Modern general radiography is almost entirely digital, built on either indirect-conversion flat-panel detectors (a scintillator such as cesium iodide coupled to a photodiode array), direct-conversion detectors (a photoconductor such as amorphous selenium), or computed radiography (CR) storage-phosphor plates. In every case, the image is formed from millions of individual detector elements (dexels), each of which must respond predictably to X-rays and be corrected by an onboard calibration before a diagnostic image is displayed. 14

That calibration is both the strength and the weakness of digital detectors. Flat-field (gain) and offset (dark) corrections can make a physically imperfect detector look excellent — until the calibration drifts, a region of the array fails, or the correction itself bakes in an artifact. Because the display software stretches contrast automatically, subtle receptor problems are not always obvious to the technologist or radiologist at the workstation. QC exists to surface those problems on purpose, with quantitative flat-field images, before they reach a patient's study.

AAPM Task Group 150 provides the physicist-level acceptance and performance framework for digital radiographic systems, including standardized, region-of-interest (ROI)-based measurements of nonuniformity, minimum SNR, anomalous pixels, and modulation transfer function (MTF). 13 AAPM Task Group 151 defines the ongoing, higher-frequency QC program — rejected-image analysis, exposure analysis, and artifact identification — carried out by technologists under a physicist's direction. 2 Together with IEC detector-characterization and constancy standards, they form the backbone of a defensible detector QC program. 457

Topic Explanation

What is flat-panel detector quality control?

Flat-panel detector QC is the subset of digital radiography testing that evaluates the imaging receptor's intrinsic performance rather than the X-ray tube or generator.

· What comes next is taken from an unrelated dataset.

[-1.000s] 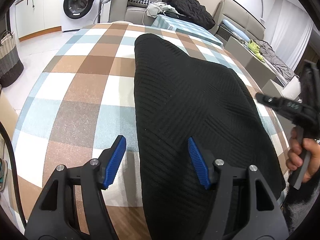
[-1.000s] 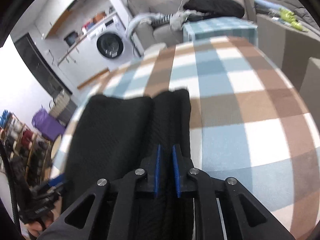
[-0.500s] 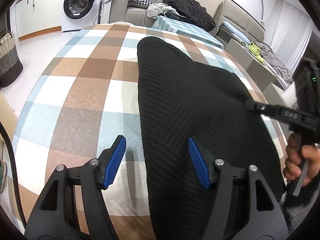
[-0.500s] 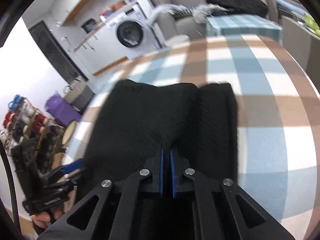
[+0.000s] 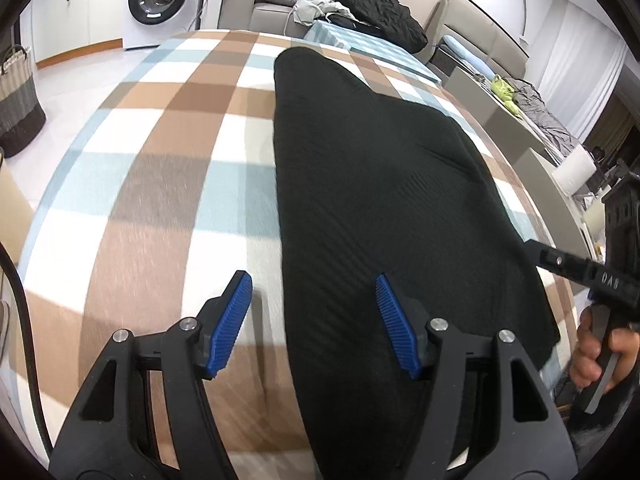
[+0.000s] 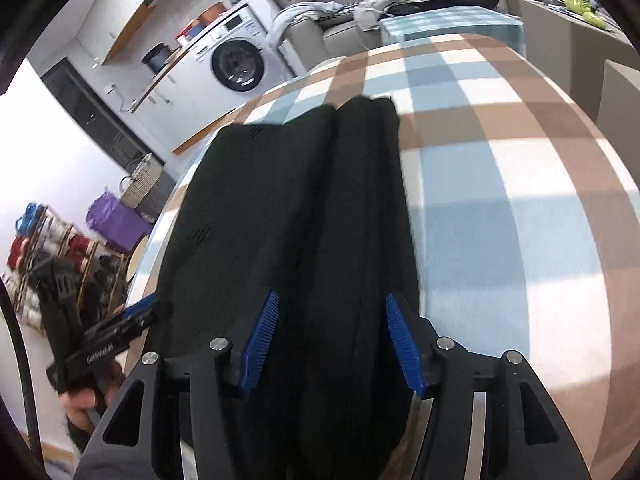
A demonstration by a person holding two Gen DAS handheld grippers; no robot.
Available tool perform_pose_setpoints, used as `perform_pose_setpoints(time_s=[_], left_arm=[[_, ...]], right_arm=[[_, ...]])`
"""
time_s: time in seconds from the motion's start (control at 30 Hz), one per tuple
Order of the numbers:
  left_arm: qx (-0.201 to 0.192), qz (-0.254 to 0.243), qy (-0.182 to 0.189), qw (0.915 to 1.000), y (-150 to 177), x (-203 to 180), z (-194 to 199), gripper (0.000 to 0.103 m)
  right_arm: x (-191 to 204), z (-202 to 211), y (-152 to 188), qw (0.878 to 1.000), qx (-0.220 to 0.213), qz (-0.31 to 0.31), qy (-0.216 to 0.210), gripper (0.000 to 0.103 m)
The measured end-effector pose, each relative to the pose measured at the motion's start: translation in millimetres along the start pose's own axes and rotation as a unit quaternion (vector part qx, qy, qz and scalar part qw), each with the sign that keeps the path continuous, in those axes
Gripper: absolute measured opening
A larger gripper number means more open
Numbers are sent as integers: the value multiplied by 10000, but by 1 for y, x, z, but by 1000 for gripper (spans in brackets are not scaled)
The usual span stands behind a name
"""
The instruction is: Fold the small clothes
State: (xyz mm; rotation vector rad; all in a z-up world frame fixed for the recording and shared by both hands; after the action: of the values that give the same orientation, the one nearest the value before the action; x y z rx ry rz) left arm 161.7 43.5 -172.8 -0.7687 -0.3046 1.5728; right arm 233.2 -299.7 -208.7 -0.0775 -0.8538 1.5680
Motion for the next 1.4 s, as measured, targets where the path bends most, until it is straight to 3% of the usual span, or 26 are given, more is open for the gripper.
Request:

It confirms that, after the detector applies its offset and gain corrections, the resulting image is spatially uniform, adequately low in noise, free of unacceptable defective pixels, spatially sharp, and free of time-dependent residual signal.

The receptor-level questions a QC program must answer include:

  • Is the signal uniform across the active area when the detector is exposed to a flat, uniform beam?
  • Is the noise (and therefore SNR) uniform, or are there regions that are noisier than others?
  • How many anomalous or defective pixels exist, are they clustered, and are they increasing over time?
  • Is spatial resolution (MTF) stable and within specification?
  • Does residual signal (lag) and gain change (ghosting) from a prior exposure decay adequately before the next image?

These are distinct from — though complementary to — the exposure-side metrics covered in our guide to the digital radiography exposure index and the frequency-domain performance covered in detective quantum efficiency. Exposure index tells you whether the technique factors were appropriate; DQE tells you how efficiently the detector converts dose into image information; uniformity and defective-pixel QC tell you whether the receptor hardware and its calibration are actually healthy today.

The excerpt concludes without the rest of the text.